Ramone made a noise that was somewhere between a grunt and a squeal when Kennedy grabbed him by the ear. “Would you excuse us for just a second?”
Kennedy dragged him about three feet away and turned so that her back was toward the waitress. “What the hell do you think you’re doing?”
“My good deed for the year?”
“Ramone!”
Ramone sighed heavily. “You heard her, she has money but not enough to get there alone. We were heading west anyway and you keep complaining about the fact we don’t have a destination in mind and a third person would help offset some of the cost of this little excursion…two birds, one stone.”
Kennedy‘s eyes opened just a little bit wider. “We just met her!”
“She’s a waitress, what could it possibly hurt?”
Kennedy glanced over her shoulder momentarily before she turned back to Ramone. “Okay, so she looks harmless, but serial killers usually do.”
“Kennedy…”
“Ramone, you don’t even know if she’s got a family or if she’s ready to leave right this second and I am not going to stand around and wait a week for her to get her stuff together!”

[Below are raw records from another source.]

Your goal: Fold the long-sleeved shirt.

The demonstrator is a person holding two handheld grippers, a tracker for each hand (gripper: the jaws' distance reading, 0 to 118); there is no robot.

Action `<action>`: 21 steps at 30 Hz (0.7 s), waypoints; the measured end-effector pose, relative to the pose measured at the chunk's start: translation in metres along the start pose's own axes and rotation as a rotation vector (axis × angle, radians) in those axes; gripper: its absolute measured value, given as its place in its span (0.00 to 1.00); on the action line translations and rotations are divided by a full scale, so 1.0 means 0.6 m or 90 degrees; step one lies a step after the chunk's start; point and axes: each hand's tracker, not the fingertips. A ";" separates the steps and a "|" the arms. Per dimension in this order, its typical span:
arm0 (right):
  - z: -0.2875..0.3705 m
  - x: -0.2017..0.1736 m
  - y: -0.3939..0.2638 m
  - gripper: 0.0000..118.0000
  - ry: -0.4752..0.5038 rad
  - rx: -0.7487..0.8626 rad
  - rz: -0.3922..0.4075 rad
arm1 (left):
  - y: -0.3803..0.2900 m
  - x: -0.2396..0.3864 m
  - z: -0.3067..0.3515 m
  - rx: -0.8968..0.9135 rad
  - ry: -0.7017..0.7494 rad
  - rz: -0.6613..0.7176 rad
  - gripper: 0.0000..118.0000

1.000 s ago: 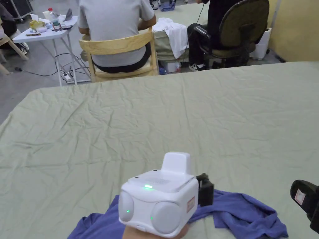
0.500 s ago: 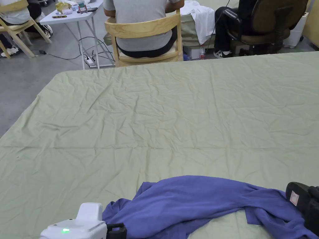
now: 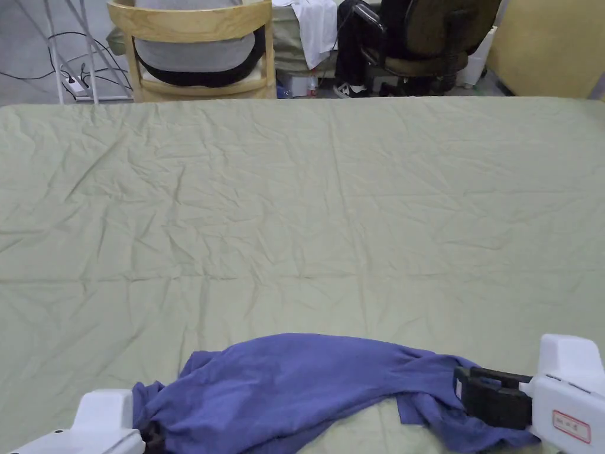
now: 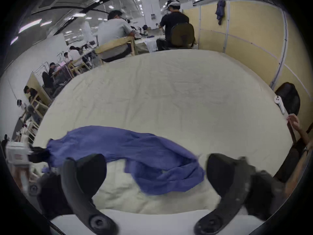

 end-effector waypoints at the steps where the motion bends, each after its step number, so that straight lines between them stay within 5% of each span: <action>1: -0.015 0.009 -0.003 0.99 -0.025 -0.010 0.023 | 0.000 -0.003 0.009 0.006 -0.002 0.002 0.16; 5: -0.094 0.020 -0.017 0.96 -0.071 -0.103 0.053 | 0.008 0.003 0.040 0.021 -0.023 0.033 0.16; 9: -0.146 0.018 -0.038 0.36 -0.082 -0.179 0.063 | 0.018 0.017 0.070 0.038 -0.030 0.053 0.15; 11: -0.117 0.011 -0.039 0.21 -0.109 -0.139 0.068 | 0.026 0.016 0.087 0.051 -0.041 0.067 0.15; 12: -0.096 0.008 -0.037 0.04 -0.074 -0.110 0.054 | 0.028 0.020 0.099 0.061 -0.044 0.074 0.15; 21: 0.190 -0.034 -0.023 0.02 0.012 0.189 0.031 | 0.039 0.038 0.229 0.163 -0.077 0.100 0.14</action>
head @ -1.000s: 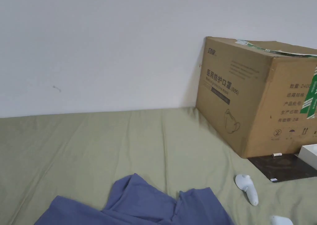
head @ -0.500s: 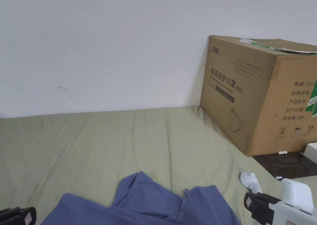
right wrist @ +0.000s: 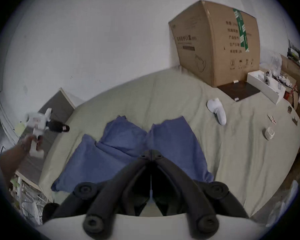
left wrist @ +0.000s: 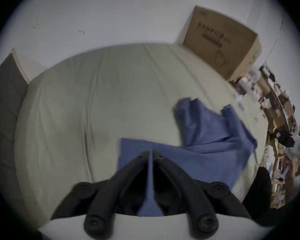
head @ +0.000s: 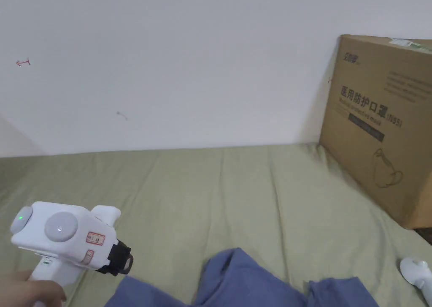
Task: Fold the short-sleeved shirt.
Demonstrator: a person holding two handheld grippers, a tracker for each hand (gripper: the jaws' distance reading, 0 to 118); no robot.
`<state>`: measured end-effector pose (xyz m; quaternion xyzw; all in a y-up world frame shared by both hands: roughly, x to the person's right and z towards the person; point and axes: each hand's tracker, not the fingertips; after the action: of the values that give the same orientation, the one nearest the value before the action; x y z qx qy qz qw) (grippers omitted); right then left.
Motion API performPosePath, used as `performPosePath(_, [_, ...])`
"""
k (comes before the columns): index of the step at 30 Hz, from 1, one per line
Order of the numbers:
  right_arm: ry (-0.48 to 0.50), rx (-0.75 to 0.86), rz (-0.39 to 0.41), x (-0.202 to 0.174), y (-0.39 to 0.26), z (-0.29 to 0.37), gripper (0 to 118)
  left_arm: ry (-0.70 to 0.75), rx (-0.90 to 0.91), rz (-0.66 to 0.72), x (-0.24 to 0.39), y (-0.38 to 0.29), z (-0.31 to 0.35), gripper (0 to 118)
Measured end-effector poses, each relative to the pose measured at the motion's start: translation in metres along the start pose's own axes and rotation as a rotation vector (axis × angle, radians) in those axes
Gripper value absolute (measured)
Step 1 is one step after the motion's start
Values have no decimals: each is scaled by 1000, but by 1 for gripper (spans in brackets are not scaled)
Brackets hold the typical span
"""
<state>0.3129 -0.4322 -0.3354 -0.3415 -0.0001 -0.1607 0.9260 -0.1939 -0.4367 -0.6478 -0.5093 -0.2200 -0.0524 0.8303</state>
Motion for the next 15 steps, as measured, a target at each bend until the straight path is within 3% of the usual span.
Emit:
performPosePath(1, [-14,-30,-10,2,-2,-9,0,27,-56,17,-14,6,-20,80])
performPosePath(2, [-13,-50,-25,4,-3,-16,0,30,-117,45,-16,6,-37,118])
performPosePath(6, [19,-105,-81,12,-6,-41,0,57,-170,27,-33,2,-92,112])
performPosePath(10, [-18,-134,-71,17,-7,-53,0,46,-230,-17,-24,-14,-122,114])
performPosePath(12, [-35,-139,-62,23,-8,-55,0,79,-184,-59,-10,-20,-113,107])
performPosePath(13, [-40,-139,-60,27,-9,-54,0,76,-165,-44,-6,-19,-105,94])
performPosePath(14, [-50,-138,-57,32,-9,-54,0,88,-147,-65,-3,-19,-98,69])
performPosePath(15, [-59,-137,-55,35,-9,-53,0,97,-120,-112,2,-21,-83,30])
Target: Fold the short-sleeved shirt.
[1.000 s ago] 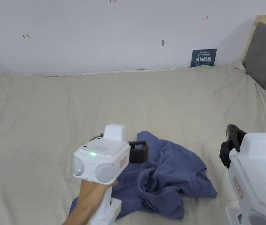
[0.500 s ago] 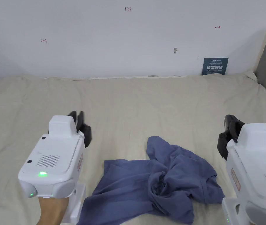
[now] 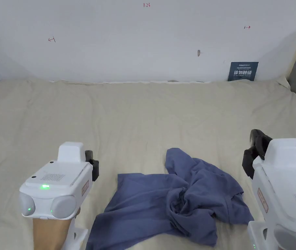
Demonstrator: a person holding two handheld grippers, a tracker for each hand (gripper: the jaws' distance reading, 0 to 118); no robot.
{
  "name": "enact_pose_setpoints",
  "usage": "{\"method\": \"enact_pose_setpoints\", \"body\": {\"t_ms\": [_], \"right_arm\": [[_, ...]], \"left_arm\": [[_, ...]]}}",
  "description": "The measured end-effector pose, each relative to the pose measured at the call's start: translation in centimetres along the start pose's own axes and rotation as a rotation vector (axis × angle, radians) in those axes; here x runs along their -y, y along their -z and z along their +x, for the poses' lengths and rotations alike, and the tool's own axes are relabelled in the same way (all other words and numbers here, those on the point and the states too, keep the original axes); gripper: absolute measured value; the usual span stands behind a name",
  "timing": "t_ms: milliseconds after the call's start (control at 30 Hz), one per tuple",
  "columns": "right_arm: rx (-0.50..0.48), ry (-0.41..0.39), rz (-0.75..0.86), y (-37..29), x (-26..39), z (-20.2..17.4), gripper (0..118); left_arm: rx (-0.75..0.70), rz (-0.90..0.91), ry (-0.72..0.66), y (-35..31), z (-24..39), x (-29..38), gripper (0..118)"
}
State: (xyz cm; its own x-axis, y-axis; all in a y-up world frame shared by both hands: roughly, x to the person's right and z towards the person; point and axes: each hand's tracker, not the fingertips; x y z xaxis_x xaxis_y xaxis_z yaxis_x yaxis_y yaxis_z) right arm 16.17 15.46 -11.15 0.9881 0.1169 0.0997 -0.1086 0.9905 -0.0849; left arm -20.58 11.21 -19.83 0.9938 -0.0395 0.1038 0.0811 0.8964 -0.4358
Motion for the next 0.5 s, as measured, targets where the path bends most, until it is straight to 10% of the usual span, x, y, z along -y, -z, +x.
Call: {"method": "enact_pose_setpoints", "body": {"t_ms": [300,500], "right_arm": [[-0.009,0.004,-0.045,0.6,1.6,0.3,2],[-0.016,0.003,-0.079,1.2,2.7,0.2,2]], "left_arm": [[0.089,-0.355,-0.089,2.5,-0.9,8.7,3],[0.053,-0.518,-0.155,4.5,-0.8,13.3,105]]}}
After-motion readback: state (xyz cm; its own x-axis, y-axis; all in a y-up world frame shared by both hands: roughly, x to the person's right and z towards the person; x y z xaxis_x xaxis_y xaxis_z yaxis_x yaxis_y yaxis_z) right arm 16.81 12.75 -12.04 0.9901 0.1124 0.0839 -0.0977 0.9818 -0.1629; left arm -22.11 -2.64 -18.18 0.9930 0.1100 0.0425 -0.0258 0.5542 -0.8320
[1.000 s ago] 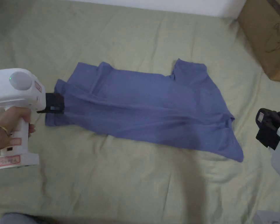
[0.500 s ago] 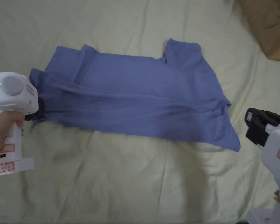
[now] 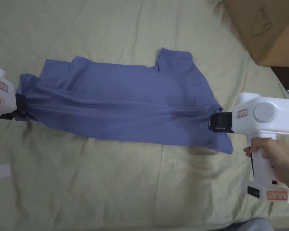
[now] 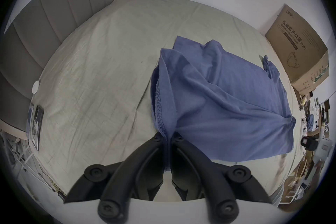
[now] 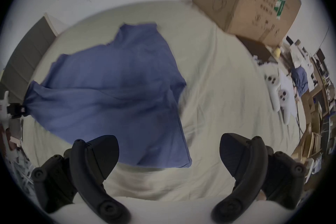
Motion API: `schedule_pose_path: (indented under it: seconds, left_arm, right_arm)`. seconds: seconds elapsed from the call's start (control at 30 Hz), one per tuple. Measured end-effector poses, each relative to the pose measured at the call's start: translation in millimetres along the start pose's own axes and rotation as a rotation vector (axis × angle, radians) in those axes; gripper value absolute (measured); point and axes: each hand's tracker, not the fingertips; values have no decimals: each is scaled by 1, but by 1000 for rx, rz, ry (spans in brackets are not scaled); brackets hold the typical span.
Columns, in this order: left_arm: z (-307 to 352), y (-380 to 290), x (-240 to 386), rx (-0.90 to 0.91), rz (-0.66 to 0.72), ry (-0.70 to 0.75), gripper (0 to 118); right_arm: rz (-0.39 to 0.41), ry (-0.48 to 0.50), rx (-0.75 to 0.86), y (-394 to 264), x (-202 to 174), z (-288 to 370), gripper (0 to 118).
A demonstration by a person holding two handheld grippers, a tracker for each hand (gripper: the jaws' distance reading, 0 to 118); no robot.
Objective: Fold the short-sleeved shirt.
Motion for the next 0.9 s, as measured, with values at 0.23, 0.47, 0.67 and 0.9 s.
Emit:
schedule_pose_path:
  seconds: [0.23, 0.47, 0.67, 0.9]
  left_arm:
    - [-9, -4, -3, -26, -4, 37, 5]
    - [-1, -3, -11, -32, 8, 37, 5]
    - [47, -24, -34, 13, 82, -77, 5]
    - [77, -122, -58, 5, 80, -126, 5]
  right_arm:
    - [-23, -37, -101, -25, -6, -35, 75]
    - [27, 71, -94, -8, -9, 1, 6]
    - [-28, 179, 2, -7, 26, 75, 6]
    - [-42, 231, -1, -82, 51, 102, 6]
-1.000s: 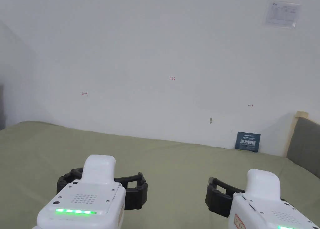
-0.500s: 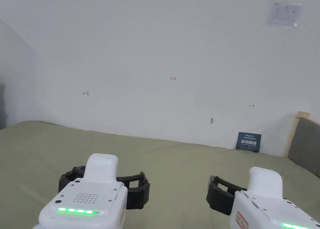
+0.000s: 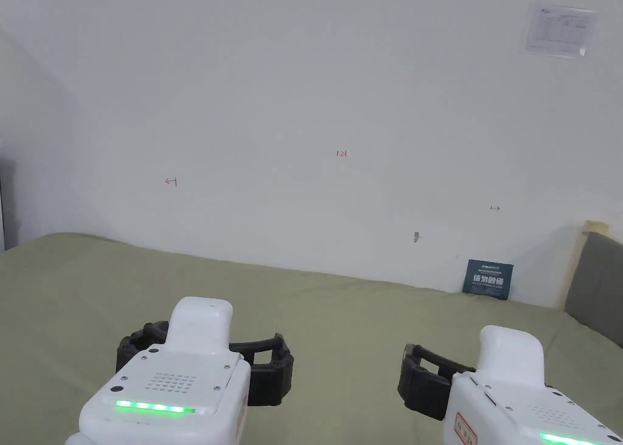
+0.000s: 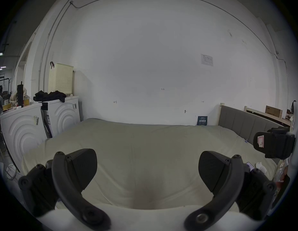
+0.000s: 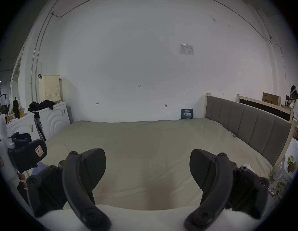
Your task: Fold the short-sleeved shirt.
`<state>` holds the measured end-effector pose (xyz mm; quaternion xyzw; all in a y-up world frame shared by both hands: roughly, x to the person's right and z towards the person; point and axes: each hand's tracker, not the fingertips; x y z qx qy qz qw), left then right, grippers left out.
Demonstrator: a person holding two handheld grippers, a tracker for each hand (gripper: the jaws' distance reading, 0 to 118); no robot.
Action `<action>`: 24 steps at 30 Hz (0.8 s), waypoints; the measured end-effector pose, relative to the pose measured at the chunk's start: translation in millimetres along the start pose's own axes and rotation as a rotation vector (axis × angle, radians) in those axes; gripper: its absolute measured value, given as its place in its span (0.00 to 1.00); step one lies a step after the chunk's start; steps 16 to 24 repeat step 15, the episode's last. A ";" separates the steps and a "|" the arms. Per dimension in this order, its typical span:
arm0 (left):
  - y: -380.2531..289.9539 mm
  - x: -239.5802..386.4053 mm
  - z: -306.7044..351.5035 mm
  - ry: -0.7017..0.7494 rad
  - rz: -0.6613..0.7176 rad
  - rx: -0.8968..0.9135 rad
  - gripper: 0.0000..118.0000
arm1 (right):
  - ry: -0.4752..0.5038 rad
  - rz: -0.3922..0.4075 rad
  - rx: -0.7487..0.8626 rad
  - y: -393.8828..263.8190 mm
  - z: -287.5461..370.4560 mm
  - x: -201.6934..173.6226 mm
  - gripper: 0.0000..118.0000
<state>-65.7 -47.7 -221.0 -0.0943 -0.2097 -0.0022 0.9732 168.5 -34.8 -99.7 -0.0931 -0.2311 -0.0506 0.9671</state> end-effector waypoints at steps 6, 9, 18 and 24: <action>0.3 -1.1 -1.5 0.001 -0.003 -0.002 1.00 | 0.003 -0.021 -0.052 -4.4 -7.3 1.7 0.89; -0.6 -1.8 -1.9 0.004 -0.001 -0.005 1.00 | 0.004 -0.043 -0.073 -6.5 -10.7 3.9 0.90; -2.6 -1.9 -4.1 0.002 -0.002 -0.013 1.00 | 0.015 -0.063 -0.083 -8.1 -11.3 7.2 0.90; -2.6 -1.9 -4.1 0.002 -0.002 -0.013 1.00 | 0.015 -0.063 -0.083 -8.1 -11.3 7.2 0.90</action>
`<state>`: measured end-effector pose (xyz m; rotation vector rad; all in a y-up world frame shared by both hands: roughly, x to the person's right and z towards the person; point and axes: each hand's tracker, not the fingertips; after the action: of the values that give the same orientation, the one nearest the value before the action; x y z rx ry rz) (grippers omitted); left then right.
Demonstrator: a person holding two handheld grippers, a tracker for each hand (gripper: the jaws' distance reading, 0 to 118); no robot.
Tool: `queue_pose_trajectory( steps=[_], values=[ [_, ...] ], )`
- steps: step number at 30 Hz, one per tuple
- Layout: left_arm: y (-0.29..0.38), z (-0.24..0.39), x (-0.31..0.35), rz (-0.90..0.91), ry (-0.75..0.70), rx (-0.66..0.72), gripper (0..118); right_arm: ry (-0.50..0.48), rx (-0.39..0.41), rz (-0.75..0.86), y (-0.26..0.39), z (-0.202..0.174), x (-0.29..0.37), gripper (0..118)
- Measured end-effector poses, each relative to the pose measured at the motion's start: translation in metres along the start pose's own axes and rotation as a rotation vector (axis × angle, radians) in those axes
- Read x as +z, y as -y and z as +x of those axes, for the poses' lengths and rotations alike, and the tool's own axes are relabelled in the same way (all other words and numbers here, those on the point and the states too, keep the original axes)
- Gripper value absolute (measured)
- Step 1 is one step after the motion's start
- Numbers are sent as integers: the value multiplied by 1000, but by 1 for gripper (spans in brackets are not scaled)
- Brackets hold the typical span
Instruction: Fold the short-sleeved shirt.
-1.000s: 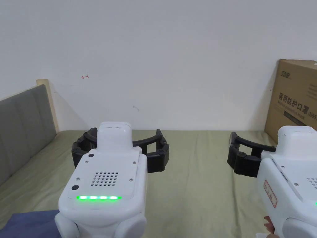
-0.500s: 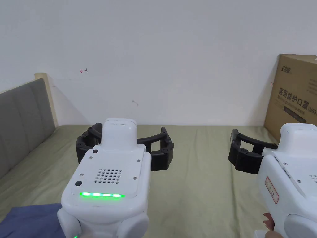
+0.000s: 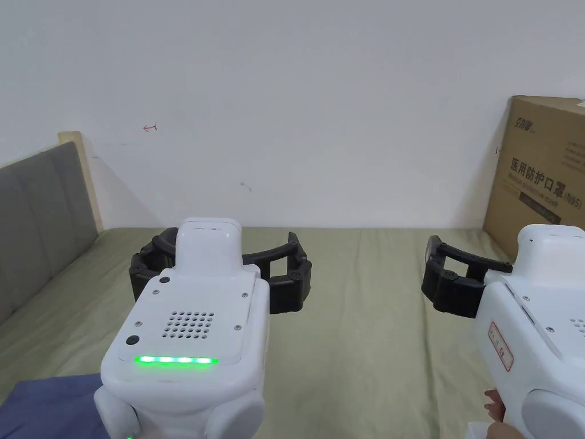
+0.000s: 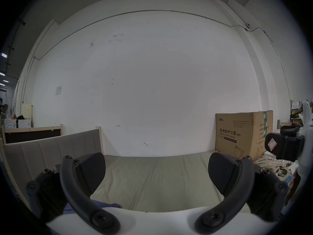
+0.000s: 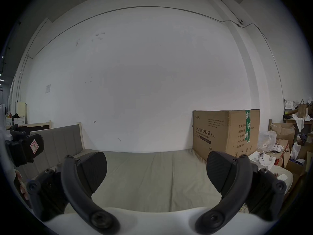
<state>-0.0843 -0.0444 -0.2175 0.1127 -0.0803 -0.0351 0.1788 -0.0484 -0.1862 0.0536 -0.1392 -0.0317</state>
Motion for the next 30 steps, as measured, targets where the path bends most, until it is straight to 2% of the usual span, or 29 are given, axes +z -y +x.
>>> queue_pose_trajectory(
  steps=[30],
  values=[
    [-3, 3, -1, -22, 0, -9, 118, 4, -26, -2, 1, 6, 0, 117]
  ],
)
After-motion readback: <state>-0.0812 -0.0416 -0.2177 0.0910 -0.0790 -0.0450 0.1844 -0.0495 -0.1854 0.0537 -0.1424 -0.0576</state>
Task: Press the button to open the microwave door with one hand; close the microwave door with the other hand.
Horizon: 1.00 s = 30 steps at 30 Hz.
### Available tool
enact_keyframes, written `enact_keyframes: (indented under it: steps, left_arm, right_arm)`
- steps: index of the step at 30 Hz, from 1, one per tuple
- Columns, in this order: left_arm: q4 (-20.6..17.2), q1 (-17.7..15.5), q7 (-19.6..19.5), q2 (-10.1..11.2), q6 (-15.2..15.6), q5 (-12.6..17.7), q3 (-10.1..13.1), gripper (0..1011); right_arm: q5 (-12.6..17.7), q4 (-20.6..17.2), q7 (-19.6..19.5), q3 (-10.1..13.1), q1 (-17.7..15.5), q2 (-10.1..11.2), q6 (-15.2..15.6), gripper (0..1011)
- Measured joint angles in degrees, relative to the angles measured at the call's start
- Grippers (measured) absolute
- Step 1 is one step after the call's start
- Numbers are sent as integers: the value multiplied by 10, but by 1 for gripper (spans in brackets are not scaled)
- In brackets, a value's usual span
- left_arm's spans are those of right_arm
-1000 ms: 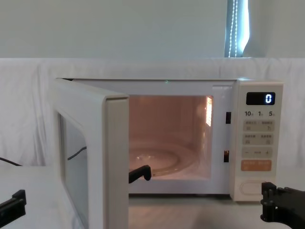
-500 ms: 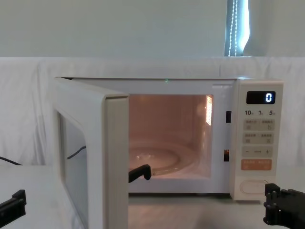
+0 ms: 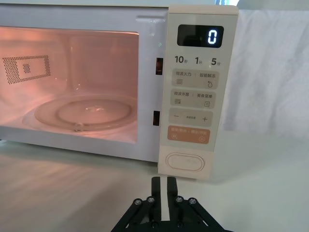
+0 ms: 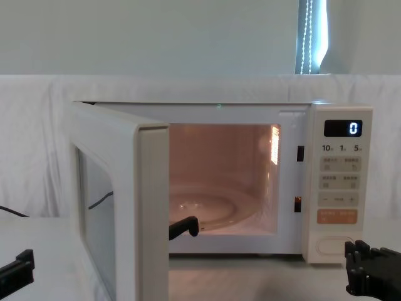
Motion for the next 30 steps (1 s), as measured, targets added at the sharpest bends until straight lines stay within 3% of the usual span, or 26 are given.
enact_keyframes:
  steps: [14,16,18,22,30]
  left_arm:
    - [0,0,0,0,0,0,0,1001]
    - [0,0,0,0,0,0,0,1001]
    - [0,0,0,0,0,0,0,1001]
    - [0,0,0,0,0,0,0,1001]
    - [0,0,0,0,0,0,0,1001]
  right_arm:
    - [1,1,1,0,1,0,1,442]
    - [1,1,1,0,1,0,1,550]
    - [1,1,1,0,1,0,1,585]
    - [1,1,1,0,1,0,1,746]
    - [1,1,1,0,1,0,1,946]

“Hey!” Ramone called to the waitress, “If we said we’re willing to take you with us, how soon could you be ready to leave?”
“Twenty minutes,” the waitress returned promptly. “I’m practically living out of my suitcase, anyway.”
“See?” Ramone looked back to Kennedy to see she was turning an interesting shade of purple with distress. “Twenty minutes. Can we take her with us, or not?”
“I wouldn’t be much trouble,” the waitress said, her tone bordering on pleading. “And I’ll pay for gas and stuff…I just want--”
Kennedy held up her hand to cut off the waitress and felt her eye twitch with a sudden blood pressure spike.
She was really going to regret this…
“You can come, but with the stipulation that
you pull your weight or I kick you out on the freeway and hope you get hit by a semi, understood?”
“Got it!” The waitress tore off her apron, jumped up and over the counter before engulfing Kennedy in a fierce hug. “You’ll hardly know I’m there, I swear! Thank you so much!”
Kennedy awkwardly patted the other girl on the back and glowered at Ramone. He made the mistake of doing a triumphant fist pump in the air and Kennedy brought her hand up to smack him in the back of the head for his attitude.
The waitress pulled back from Kennedy and stuck her hand out.
“I’m Sydney, by the way.”
Kennedy took the offered hand and pasted on her best polite smile.
“He’s Ramone, my best friend,” she said. “And I’m utterly, utterly doomed.”